▶ Data segment:
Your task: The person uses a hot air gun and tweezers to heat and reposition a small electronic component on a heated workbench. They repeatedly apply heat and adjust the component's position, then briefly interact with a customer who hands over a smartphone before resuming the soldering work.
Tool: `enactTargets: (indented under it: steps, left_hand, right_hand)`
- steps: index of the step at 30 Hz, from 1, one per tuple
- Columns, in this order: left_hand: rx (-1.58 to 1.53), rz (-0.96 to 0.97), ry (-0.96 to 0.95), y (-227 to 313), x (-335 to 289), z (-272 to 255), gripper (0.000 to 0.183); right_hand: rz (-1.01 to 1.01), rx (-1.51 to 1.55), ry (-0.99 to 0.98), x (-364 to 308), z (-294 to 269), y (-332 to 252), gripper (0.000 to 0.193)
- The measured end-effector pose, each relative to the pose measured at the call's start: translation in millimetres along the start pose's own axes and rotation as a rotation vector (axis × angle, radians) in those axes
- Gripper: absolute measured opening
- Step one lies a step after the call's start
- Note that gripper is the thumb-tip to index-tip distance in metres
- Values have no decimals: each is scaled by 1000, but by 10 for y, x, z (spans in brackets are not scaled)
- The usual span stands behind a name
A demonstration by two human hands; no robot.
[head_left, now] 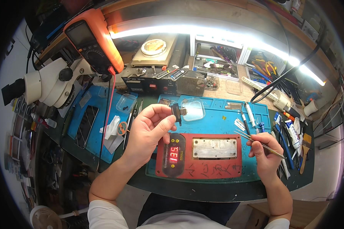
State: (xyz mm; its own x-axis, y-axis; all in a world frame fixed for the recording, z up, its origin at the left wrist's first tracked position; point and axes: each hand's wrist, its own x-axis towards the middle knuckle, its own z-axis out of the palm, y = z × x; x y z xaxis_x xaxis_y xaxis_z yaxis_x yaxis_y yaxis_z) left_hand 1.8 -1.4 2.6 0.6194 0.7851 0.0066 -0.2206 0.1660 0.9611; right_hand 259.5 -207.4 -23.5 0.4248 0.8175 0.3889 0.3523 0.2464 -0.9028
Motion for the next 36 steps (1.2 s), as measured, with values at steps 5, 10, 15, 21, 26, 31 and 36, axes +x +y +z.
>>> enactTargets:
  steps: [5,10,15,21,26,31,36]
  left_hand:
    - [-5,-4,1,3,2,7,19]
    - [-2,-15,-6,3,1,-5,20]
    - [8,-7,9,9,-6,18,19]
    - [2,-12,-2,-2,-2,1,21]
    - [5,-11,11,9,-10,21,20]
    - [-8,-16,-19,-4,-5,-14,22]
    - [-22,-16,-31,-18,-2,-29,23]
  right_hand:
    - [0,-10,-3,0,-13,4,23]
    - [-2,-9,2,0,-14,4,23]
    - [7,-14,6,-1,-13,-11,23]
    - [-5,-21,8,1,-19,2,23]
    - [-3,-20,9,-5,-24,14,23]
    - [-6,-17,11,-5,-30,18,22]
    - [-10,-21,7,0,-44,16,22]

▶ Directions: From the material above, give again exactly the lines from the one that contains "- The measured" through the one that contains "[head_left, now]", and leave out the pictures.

▶ Exercise solution:
- The measured end-effector pose, each relative to the pose measured at the call's start: translation in millimetres along the start pose's own axes and rotation as a rotation vector (axis × angle, radians) in those axes
- Gripper: absolute measured opening
- Step one lies a step after the call's start
- Note that gripper is the thumb-tip to index-tip distance in metres
- Values have no decimals: each is scaled by 1000, but by 10 for y, x, z (spans in brackets are not scaled)
- The usual span stands behind a name
A demonstration by two human hands; no robot.
[head_left, now] 

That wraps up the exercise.